A integrante da Comissão de Carnaval da Unidos da Tijuca Annik Salmon acredita que a abordagem crítica traz a identificação do público. "Confio que trará bom resultado, porque mostra o que passamos hoje. A situação que vivemos, principalmente política, acaba nos levando a abordar esses assuntos da atualidade. É uma grande oportunidade de mostrar, em forma de arte, o não bonito que a gente passa", ponderou. A agremiação, que tem um enredo sobre o pão, não deixará a desigualdade social e a omissão dos poderosos de lado, influenciada pela chegada do diretor de Carnaval Laíla, que deixou a Beija-Flor.
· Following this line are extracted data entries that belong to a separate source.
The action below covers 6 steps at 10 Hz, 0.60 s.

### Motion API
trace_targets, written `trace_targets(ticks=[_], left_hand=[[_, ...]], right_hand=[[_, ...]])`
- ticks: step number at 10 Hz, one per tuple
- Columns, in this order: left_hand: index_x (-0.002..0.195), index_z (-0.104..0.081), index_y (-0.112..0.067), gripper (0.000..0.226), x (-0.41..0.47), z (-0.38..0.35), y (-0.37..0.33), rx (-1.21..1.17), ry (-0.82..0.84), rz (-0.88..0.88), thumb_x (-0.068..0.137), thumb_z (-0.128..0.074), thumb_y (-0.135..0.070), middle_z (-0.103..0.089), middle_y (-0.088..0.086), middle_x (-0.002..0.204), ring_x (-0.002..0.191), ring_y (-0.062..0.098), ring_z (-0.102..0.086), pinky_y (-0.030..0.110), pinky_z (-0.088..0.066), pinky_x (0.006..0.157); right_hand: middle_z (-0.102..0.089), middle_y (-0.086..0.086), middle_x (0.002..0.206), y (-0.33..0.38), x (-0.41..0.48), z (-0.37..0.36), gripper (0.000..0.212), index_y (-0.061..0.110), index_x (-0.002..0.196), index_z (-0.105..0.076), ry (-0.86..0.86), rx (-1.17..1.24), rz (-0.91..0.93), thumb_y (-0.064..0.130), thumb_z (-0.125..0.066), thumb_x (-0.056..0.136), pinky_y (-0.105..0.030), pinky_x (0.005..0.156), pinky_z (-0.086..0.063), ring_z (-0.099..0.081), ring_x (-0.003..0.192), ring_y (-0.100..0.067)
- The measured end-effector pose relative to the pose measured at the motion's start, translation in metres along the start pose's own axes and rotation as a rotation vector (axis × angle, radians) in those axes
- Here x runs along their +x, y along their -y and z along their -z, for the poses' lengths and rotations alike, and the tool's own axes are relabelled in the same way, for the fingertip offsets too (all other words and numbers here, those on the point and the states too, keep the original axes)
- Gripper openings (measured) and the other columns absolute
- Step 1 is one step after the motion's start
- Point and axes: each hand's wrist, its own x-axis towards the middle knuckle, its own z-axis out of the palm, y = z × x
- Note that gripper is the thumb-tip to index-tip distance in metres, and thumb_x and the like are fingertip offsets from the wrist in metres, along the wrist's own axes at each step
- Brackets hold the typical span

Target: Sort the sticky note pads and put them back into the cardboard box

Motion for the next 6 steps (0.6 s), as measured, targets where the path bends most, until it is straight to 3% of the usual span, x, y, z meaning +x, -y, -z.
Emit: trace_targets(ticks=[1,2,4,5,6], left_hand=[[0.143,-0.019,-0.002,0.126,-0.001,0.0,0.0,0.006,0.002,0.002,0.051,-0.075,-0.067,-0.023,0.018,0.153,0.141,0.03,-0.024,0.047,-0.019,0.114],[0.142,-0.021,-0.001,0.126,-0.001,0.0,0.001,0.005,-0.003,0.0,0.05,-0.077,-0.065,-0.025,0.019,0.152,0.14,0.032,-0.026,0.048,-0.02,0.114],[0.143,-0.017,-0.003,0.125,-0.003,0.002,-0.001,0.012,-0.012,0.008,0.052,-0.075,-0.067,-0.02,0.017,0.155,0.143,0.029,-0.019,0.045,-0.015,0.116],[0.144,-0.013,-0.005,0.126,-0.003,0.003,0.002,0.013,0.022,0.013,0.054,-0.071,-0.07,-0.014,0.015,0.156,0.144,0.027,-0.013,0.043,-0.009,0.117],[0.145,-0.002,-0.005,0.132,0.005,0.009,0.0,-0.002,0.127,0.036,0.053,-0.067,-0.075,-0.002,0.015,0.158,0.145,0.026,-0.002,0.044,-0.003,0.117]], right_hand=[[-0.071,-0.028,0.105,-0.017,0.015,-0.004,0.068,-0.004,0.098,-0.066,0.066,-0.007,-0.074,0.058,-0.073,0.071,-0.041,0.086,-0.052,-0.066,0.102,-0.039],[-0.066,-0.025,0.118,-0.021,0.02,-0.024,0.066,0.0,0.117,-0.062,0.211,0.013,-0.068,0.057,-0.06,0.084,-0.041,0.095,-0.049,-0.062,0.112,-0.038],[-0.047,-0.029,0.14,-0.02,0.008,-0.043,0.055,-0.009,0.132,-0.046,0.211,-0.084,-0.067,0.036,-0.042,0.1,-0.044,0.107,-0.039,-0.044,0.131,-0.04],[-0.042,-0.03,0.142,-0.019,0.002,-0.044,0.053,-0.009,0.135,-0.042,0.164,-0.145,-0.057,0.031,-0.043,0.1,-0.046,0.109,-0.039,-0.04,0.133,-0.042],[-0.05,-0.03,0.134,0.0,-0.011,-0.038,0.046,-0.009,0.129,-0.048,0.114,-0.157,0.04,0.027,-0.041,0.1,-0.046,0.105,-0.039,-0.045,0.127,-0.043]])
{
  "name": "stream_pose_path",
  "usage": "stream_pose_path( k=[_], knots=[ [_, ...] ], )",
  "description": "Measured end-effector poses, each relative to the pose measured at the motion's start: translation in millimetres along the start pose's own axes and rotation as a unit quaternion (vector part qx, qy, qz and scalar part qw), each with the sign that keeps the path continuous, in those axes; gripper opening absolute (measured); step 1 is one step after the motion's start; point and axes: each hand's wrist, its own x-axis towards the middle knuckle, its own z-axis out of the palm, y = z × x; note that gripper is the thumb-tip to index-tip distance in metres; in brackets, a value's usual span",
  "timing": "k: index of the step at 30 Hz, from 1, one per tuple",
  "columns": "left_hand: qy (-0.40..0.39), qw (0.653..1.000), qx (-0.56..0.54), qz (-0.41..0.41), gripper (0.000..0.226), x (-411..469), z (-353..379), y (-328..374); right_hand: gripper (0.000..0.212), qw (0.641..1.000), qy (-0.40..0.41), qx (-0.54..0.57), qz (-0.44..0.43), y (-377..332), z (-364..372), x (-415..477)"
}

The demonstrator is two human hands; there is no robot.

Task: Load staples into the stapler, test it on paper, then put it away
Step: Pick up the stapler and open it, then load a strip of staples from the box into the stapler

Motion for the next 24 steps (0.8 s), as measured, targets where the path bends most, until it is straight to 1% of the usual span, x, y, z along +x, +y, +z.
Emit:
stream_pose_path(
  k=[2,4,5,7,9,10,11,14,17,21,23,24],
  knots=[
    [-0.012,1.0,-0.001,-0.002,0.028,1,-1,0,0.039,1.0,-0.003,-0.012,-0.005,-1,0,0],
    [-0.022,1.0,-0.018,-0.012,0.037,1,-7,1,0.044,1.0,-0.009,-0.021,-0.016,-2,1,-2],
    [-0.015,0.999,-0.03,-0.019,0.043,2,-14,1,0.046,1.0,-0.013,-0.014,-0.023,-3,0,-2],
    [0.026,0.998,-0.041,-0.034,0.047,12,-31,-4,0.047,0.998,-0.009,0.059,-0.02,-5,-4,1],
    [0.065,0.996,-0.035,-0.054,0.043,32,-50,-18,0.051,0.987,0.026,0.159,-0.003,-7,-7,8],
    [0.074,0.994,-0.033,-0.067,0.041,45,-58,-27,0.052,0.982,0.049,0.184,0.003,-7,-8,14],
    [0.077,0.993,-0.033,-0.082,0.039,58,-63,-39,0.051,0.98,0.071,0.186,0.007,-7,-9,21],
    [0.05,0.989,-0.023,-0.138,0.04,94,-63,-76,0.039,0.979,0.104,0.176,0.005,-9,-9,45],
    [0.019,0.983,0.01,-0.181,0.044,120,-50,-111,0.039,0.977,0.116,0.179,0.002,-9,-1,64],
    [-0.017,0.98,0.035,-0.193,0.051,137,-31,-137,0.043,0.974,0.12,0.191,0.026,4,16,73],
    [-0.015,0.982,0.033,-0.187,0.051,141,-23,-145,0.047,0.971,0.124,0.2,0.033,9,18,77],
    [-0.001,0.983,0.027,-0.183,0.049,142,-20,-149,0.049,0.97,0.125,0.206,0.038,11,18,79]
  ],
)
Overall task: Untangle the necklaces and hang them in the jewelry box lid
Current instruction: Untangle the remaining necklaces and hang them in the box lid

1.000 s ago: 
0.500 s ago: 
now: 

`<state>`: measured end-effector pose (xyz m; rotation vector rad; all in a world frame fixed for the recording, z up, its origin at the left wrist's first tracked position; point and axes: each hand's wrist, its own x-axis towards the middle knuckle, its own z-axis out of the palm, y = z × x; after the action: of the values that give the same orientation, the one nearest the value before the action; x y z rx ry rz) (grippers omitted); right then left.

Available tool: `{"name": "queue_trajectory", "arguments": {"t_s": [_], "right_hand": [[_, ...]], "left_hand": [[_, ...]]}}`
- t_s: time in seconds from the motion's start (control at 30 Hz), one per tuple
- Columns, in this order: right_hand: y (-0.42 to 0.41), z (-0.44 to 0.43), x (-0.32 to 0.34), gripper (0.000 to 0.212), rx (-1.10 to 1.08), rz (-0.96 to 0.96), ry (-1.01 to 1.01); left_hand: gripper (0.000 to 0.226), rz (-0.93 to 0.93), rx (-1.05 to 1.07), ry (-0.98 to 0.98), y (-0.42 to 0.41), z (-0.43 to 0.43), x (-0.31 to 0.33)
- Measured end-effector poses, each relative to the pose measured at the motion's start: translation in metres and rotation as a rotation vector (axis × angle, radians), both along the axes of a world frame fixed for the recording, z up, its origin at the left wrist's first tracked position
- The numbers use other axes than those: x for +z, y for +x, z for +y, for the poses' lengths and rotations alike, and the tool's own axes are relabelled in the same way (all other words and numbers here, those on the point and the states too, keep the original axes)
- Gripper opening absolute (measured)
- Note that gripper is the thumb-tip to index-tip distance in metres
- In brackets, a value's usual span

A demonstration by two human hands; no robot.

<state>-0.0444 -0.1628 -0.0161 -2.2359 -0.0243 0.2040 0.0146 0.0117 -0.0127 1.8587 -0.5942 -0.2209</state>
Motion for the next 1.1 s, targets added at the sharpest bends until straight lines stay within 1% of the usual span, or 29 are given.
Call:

"As críticas não são novidade, sempre fez parte da história, mas é muito positivo terem retornado com força a partir desse olhar para a sociedade", afirmou a também jurada do Tamborim e pesquisadora do Carnaval Bárbara Pereira. "A vontade de criticar é tamanha, que a São Clemente e a Grande Rio vão criticar a si mesmas. A primeira com a falta de recurso e a qualidade do espetáculo, e a segunda com a referência à virada de mesa, que interessou a própria. É uma autocrítica divertida", concluiu Aydano. Beija-Flor, Imperatriz Leopoldinense e Vila Isabel são outras agremiações que levarão polêmicas para a Avenida.

Carnavalesco Paulo Barros polemiza: 'É modismo'

Enquanto muitas agremiações apostam na crítica, outras preferem incorporar o lúdico. É o caso da Viradouro, que levará personagens mágicos em seu desfile. O carnavalesco Paulo Barros chegou a declarar, ao site Carnavalesco, que “modismo de enredo crítico e social eu vejo como oportunismo”. Os especialistas discordam.

“É uma ótima notícia que o Carnaval esteja se desalienando. E são narrativas muito bem-humoradas, irônicas que vão despertar emoções variadas”, explicou Aydano Motta. “Sempre terão carnavalescos que preferem se desconectar da realidade, que propõem uma viagem mais delirante. Entretanto, tem lugar para todo mundo, essa é a grande graça da festa”.

“A tendência apenas reflete o momento que a sociedade está vivendo, de repensar. É excelente ter diversidade de perfis de carnavalescos, equilibra o peso do desfile”, afirmou Bárbara Pereira.